[Task goal] List, from the lines below, each one with "camera" in it.

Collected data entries
=======
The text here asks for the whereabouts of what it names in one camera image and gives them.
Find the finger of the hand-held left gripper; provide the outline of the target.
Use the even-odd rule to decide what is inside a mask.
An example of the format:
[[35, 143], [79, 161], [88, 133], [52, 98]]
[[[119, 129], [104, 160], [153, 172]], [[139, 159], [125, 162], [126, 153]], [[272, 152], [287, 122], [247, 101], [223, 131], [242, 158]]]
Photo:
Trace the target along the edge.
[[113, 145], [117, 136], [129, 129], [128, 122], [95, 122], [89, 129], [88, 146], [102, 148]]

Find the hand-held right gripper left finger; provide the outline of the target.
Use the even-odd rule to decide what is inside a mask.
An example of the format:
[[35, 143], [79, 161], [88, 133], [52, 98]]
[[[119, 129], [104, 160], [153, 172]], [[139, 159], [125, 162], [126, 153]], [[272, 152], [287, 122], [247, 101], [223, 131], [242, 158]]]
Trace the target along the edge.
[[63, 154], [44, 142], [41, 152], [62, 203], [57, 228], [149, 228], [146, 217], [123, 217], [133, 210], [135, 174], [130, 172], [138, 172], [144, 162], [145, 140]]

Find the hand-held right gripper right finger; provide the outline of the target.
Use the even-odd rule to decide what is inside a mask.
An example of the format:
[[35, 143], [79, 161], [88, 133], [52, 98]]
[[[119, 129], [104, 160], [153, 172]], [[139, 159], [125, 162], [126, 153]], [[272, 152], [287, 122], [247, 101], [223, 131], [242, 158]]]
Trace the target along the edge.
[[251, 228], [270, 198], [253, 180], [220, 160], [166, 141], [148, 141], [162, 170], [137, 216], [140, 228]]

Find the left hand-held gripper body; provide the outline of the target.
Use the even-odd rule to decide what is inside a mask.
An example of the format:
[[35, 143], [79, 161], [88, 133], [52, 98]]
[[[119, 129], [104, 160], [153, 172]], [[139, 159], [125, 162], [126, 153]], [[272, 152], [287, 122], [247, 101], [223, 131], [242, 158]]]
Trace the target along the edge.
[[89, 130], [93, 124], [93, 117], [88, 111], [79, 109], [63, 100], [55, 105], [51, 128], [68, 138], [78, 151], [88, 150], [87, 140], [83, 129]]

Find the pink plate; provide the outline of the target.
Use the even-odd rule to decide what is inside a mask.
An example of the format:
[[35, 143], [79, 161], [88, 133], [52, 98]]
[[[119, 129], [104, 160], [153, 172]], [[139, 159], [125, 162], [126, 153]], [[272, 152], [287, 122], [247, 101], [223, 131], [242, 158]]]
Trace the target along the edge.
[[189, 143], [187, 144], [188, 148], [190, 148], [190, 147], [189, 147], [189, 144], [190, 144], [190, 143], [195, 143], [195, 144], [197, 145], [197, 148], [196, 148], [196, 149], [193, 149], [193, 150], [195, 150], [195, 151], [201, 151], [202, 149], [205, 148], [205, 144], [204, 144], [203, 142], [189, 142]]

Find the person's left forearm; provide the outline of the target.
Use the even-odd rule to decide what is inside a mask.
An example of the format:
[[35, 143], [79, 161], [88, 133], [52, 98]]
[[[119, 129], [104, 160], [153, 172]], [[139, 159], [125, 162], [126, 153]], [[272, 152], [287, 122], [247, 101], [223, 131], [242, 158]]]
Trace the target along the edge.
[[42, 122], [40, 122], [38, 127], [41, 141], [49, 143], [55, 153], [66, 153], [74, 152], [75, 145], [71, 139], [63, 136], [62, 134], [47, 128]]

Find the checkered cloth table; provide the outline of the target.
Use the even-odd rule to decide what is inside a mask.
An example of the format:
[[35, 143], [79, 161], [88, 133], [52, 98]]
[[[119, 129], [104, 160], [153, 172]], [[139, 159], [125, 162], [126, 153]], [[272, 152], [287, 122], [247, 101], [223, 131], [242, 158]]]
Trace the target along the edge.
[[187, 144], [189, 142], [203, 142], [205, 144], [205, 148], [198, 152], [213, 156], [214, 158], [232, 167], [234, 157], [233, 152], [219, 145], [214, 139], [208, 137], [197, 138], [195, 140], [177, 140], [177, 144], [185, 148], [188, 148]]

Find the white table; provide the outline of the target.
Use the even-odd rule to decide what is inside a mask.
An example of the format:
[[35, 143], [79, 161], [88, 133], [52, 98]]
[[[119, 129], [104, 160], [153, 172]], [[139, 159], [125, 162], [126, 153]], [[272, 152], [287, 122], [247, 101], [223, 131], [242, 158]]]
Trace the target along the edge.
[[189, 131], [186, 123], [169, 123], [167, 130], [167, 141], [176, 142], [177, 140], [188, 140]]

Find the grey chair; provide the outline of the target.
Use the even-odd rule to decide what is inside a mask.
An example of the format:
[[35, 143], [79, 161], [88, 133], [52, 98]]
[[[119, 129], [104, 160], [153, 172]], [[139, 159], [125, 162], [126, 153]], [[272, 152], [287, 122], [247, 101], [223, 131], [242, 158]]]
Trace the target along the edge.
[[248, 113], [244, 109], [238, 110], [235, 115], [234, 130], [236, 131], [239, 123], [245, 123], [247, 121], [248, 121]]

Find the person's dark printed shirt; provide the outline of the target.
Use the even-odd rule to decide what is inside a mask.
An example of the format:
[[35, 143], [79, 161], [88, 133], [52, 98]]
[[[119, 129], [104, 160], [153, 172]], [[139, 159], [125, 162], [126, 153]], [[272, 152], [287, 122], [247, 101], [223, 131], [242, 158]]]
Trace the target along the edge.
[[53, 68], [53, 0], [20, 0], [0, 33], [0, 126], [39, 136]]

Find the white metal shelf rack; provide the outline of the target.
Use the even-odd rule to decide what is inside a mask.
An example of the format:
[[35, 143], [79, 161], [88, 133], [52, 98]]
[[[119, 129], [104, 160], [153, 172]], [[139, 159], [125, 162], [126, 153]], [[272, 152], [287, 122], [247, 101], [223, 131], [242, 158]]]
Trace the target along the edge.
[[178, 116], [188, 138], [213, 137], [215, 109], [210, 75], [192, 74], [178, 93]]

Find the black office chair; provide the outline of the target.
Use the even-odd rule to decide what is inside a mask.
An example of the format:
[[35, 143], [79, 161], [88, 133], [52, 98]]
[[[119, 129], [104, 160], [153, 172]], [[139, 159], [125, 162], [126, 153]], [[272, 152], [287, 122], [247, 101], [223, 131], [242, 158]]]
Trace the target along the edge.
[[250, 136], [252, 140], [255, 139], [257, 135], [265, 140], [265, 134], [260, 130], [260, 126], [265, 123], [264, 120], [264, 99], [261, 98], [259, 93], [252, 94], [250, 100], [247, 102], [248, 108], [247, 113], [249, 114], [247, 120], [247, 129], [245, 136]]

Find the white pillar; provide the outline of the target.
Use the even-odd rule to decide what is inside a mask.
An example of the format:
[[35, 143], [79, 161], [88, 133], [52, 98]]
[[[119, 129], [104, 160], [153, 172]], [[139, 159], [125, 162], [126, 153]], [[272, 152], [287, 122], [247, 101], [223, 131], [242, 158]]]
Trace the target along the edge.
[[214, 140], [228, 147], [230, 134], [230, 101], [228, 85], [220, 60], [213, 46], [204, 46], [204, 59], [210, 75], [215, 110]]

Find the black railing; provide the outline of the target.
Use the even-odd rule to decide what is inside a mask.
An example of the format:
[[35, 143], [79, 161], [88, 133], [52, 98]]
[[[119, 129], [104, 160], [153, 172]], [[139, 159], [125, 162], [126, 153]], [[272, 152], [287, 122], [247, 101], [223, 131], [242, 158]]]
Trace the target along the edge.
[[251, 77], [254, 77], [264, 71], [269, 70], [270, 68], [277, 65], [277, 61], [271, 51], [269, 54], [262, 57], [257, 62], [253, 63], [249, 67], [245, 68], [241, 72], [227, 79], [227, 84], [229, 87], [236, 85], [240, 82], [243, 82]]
=======
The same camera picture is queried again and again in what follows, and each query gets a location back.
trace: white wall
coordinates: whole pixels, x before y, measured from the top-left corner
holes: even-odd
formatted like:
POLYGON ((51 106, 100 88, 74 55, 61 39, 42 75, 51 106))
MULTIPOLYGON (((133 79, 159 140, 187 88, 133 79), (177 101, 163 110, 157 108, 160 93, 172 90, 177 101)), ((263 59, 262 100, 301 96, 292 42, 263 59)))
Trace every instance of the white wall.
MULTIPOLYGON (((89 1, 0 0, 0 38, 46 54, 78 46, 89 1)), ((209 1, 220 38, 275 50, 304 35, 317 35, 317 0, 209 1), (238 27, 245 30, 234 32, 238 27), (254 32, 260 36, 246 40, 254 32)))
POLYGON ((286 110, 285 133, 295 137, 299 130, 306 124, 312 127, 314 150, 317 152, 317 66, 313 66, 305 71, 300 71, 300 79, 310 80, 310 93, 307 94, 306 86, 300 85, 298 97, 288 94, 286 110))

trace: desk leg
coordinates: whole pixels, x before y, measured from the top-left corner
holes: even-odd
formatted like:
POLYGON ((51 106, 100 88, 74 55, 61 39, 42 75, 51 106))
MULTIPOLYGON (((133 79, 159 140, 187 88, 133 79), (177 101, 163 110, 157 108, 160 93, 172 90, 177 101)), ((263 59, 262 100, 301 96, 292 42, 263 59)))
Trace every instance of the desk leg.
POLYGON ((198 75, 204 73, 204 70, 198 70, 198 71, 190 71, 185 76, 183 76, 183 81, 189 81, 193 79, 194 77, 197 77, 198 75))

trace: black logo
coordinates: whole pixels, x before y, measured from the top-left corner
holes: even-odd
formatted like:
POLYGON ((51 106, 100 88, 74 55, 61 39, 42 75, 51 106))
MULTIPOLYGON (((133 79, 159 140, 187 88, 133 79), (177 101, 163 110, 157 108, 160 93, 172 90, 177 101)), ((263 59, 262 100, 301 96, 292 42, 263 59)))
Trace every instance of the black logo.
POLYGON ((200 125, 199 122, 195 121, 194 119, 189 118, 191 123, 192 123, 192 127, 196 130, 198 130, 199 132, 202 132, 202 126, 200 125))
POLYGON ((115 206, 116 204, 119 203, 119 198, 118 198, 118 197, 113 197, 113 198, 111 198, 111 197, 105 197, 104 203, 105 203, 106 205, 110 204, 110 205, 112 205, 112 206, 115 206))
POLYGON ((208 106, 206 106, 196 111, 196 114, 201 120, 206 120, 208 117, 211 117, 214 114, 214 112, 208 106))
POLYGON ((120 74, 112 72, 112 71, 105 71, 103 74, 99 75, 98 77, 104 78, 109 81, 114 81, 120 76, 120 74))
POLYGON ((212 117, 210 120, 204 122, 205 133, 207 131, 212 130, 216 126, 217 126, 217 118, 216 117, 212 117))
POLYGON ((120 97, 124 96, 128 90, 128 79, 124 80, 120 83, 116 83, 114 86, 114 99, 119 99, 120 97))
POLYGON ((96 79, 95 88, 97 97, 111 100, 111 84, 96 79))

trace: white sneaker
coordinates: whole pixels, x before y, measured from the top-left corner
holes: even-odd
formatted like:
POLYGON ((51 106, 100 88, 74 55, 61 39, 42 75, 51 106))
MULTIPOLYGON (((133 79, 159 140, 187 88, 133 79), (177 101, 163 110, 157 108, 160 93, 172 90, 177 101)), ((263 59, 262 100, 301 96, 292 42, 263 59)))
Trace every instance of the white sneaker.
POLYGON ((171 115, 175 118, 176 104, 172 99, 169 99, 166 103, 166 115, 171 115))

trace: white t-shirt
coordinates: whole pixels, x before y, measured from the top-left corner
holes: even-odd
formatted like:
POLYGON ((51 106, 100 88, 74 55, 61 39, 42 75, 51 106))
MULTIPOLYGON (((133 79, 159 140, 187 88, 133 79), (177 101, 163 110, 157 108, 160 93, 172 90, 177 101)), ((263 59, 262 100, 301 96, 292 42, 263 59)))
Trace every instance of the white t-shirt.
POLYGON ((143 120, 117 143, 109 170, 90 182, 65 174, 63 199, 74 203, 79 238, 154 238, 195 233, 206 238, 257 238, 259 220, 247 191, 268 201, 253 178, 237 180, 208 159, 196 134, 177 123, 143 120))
=======
[Solution for this exercise]
The text here asks for the whereabouts of what it names in one camera image and gives them.
The same camera picture is queried again and again in what follows, and each query gets a location back.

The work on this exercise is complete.